*ASSIGNED TASK*.
The entries below should be transcribed exactly, every one of them.

*EXERCISE MATERIALS*.
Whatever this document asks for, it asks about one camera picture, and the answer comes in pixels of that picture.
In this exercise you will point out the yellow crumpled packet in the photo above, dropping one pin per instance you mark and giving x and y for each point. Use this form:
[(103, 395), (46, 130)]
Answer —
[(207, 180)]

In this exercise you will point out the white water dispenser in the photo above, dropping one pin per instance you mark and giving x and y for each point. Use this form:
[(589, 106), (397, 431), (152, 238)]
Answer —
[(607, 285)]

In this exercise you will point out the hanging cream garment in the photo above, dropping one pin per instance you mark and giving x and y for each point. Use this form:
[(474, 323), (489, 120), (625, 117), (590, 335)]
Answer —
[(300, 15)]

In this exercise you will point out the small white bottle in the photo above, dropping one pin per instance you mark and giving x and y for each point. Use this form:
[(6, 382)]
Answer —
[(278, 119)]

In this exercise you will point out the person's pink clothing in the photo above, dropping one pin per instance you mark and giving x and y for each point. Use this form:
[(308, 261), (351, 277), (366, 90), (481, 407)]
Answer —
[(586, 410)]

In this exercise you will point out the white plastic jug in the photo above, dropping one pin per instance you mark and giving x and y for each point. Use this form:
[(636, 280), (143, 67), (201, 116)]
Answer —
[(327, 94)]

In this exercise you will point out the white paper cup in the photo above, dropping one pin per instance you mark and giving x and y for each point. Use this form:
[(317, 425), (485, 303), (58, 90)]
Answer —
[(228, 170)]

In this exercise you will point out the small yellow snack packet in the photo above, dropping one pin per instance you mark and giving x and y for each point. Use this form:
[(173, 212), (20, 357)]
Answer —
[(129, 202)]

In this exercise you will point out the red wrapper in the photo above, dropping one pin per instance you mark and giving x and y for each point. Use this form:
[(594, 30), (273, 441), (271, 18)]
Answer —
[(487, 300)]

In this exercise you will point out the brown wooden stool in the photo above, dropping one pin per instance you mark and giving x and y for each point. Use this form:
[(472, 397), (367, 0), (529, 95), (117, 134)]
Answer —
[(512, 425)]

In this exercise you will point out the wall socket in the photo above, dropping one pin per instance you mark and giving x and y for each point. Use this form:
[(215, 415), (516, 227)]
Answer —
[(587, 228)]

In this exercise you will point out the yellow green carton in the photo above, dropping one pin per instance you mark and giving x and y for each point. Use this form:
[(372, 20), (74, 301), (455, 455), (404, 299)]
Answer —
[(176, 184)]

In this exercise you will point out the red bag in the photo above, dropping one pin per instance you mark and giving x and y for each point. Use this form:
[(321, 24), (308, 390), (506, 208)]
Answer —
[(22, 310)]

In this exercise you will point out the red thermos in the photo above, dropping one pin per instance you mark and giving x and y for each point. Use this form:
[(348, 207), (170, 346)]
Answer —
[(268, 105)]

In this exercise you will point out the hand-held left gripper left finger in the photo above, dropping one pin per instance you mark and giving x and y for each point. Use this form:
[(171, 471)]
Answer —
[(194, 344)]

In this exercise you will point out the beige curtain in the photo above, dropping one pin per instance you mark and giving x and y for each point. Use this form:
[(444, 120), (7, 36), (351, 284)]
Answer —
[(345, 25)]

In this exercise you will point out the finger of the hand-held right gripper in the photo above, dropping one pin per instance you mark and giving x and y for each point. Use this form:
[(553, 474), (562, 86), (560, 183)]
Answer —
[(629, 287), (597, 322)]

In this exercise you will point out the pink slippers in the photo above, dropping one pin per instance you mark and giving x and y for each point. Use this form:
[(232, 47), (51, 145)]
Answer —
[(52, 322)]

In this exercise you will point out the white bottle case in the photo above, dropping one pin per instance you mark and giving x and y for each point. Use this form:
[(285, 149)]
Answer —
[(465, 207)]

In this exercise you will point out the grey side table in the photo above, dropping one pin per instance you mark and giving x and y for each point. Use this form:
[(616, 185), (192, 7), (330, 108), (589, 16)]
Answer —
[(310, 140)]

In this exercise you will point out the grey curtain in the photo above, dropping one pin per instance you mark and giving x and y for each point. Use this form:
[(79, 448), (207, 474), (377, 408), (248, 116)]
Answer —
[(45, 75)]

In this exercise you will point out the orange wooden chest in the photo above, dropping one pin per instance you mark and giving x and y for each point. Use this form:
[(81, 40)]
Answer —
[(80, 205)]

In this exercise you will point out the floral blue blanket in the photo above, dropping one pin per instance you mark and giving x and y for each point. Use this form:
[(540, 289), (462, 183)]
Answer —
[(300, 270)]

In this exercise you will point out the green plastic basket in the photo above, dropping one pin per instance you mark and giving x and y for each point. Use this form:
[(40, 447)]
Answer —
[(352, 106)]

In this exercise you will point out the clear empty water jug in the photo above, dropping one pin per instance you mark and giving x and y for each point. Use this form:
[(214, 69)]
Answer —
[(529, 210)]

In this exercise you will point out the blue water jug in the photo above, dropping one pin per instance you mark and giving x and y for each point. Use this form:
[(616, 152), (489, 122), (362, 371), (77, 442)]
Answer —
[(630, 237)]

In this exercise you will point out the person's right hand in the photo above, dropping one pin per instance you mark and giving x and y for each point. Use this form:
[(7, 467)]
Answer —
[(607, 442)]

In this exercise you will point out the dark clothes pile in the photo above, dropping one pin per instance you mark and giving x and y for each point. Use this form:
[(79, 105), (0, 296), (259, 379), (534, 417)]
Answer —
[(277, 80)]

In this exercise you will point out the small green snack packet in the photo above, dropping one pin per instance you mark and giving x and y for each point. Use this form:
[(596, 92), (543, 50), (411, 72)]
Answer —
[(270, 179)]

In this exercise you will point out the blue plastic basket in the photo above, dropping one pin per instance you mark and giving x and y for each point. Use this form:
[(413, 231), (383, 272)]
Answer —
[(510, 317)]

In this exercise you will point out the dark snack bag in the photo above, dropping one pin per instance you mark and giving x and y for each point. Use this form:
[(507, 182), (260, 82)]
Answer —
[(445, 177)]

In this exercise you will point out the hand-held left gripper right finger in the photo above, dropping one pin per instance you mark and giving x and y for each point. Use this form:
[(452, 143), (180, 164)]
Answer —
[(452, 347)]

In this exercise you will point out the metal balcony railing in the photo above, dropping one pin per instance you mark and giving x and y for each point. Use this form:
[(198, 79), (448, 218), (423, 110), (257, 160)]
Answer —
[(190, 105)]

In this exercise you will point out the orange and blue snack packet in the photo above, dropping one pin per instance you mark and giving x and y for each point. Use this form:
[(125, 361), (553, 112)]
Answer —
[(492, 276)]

*TASK SOLUTION*.
Whatever this document asks for, it asks about one camera picture, and the answer comes in pixels of that picture.
In this exercise you will point out the yellow crumpled packet in the photo above, dropping one pin per instance you mark and giving x and y for each point. Use this form:
[(103, 395), (46, 130)]
Answer —
[(207, 180)]

In this exercise you will point out the white water dispenser in the photo above, dropping one pin per instance you mark and giving x and y for each point. Use this form:
[(589, 106), (397, 431), (152, 238)]
Answer —
[(607, 285)]

In this exercise you will point out the hanging cream garment in the photo above, dropping one pin per instance you mark and giving x and y for each point. Use this form:
[(474, 323), (489, 120), (625, 117), (590, 335)]
Answer —
[(300, 15)]

In this exercise you will point out the small white bottle in the photo above, dropping one pin per instance you mark and giving x and y for each point. Use this form:
[(6, 382)]
Answer —
[(278, 119)]

In this exercise you will point out the person's pink clothing in the photo above, dropping one pin per instance you mark and giving x and y for each point. Use this form:
[(308, 261), (351, 277), (366, 90), (481, 407)]
Answer —
[(586, 410)]

In this exercise you will point out the white plastic jug in the photo above, dropping one pin per instance you mark and giving x and y for each point. Use this form:
[(636, 280), (143, 67), (201, 116)]
Answer —
[(327, 94)]

In this exercise you will point out the white paper cup in the photo above, dropping one pin per instance you mark and giving x and y for each point. Use this form:
[(317, 425), (485, 303), (58, 90)]
Answer —
[(228, 170)]

In this exercise you will point out the small yellow snack packet in the photo above, dropping one pin per instance you mark and giving x and y for each point. Use this form:
[(173, 212), (20, 357)]
Answer —
[(129, 202)]

In this exercise you will point out the red wrapper in the photo above, dropping one pin per instance you mark and giving x and y for each point. Use this form:
[(594, 30), (273, 441), (271, 18)]
Answer —
[(487, 300)]

In this exercise you will point out the brown wooden stool in the photo above, dropping one pin per instance you mark and giving x and y for each point. Use this form:
[(472, 397), (367, 0), (529, 95), (117, 134)]
Answer —
[(512, 425)]

In this exercise you will point out the wall socket in the photo above, dropping one pin per instance you mark and giving x and y for each point. Use this form:
[(215, 415), (516, 227)]
Answer —
[(587, 228)]

In this exercise you will point out the yellow green carton in the photo above, dropping one pin per instance you mark and giving x and y for each point. Use this form:
[(372, 20), (74, 301), (455, 455), (404, 299)]
Answer —
[(176, 184)]

In this exercise you will point out the red bag in the photo above, dropping one pin per instance you mark and giving x and y for each point. Use this form:
[(321, 24), (308, 390), (506, 208)]
Answer —
[(22, 310)]

In this exercise you will point out the red thermos in the photo above, dropping one pin per instance you mark and giving x and y for each point. Use this form:
[(348, 207), (170, 346)]
Answer —
[(268, 105)]

In this exercise you will point out the hand-held left gripper left finger in the photo above, dropping one pin per instance you mark and giving x and y for each point. Use this form:
[(171, 471)]
Answer —
[(194, 344)]

In this exercise you will point out the beige curtain in the photo above, dropping one pin per instance you mark and giving x and y for each point. Use this form:
[(444, 120), (7, 36), (351, 284)]
Answer —
[(345, 25)]

In this exercise you will point out the finger of the hand-held right gripper in the photo above, dropping one pin per instance you mark and giving x and y for each point. Use this form:
[(553, 474), (562, 86), (560, 183)]
Answer —
[(629, 287), (597, 322)]

In this exercise you will point out the pink slippers in the photo above, dropping one pin per instance you mark and giving x and y for each point. Use this form:
[(232, 47), (51, 145)]
Answer —
[(52, 322)]

In this exercise you will point out the white bottle case in the photo above, dropping one pin per instance you mark and giving x and y for each point. Use this form:
[(285, 149)]
Answer —
[(465, 207)]

In this exercise you will point out the grey side table in the photo above, dropping one pin per instance you mark and giving x and y for each point. Use this form:
[(616, 185), (192, 7), (330, 108), (589, 16)]
Answer —
[(310, 140)]

In this exercise you will point out the grey curtain in the photo above, dropping one pin per instance you mark and giving x and y for each point. Use this form:
[(79, 448), (207, 474), (377, 408), (248, 116)]
Answer —
[(45, 75)]

In this exercise you will point out the orange wooden chest in the photo above, dropping one pin per instance you mark and giving x and y for each point. Use this form:
[(81, 40)]
Answer —
[(80, 205)]

In this exercise you will point out the floral blue blanket in the photo above, dropping one pin per instance you mark and giving x and y for each point. Use this form:
[(540, 289), (462, 183)]
Answer —
[(300, 270)]

In this exercise you will point out the green plastic basket in the photo above, dropping one pin per instance you mark and giving x and y for each point. Use this form:
[(40, 447)]
Answer —
[(352, 106)]

In this exercise you will point out the clear empty water jug in the photo above, dropping one pin per instance you mark and giving x and y for each point. Use this form:
[(214, 69)]
Answer —
[(529, 210)]

In this exercise you will point out the blue water jug in the photo above, dropping one pin per instance you mark and giving x and y for each point. Use this form:
[(616, 152), (489, 122), (362, 371), (77, 442)]
Answer —
[(630, 237)]

In this exercise you will point out the person's right hand in the photo above, dropping one pin per instance you mark and giving x and y for each point. Use this form:
[(7, 467)]
Answer —
[(607, 442)]

In this exercise you will point out the dark clothes pile in the photo above, dropping one pin per instance you mark and giving x and y for each point. Use this form:
[(79, 105), (0, 296), (259, 379), (534, 417)]
Answer —
[(277, 80)]

In this exercise you will point out the small green snack packet in the photo above, dropping one pin per instance you mark and giving x and y for each point. Use this form:
[(596, 92), (543, 50), (411, 72)]
Answer —
[(270, 179)]

In this exercise you will point out the blue plastic basket in the photo above, dropping one pin per instance you mark and giving x and y for each point. Use this form:
[(413, 231), (383, 272)]
Answer —
[(510, 317)]

In this exercise you will point out the dark snack bag in the photo above, dropping one pin per instance you mark and giving x and y for each point. Use this form:
[(507, 182), (260, 82)]
Answer —
[(445, 177)]

In this exercise you will point out the hand-held left gripper right finger in the photo above, dropping one pin per instance you mark and giving x and y for each point. Use this form:
[(452, 143), (180, 164)]
Answer —
[(452, 347)]

In this exercise you will point out the metal balcony railing in the photo above, dropping one pin per instance you mark and giving x and y for each point. Use this form:
[(198, 79), (448, 218), (423, 110), (257, 160)]
Answer —
[(190, 105)]

In this exercise you will point out the orange and blue snack packet in the photo above, dropping one pin per instance you mark and giving x and y for each point. Use this form:
[(125, 361), (553, 112)]
Answer —
[(492, 276)]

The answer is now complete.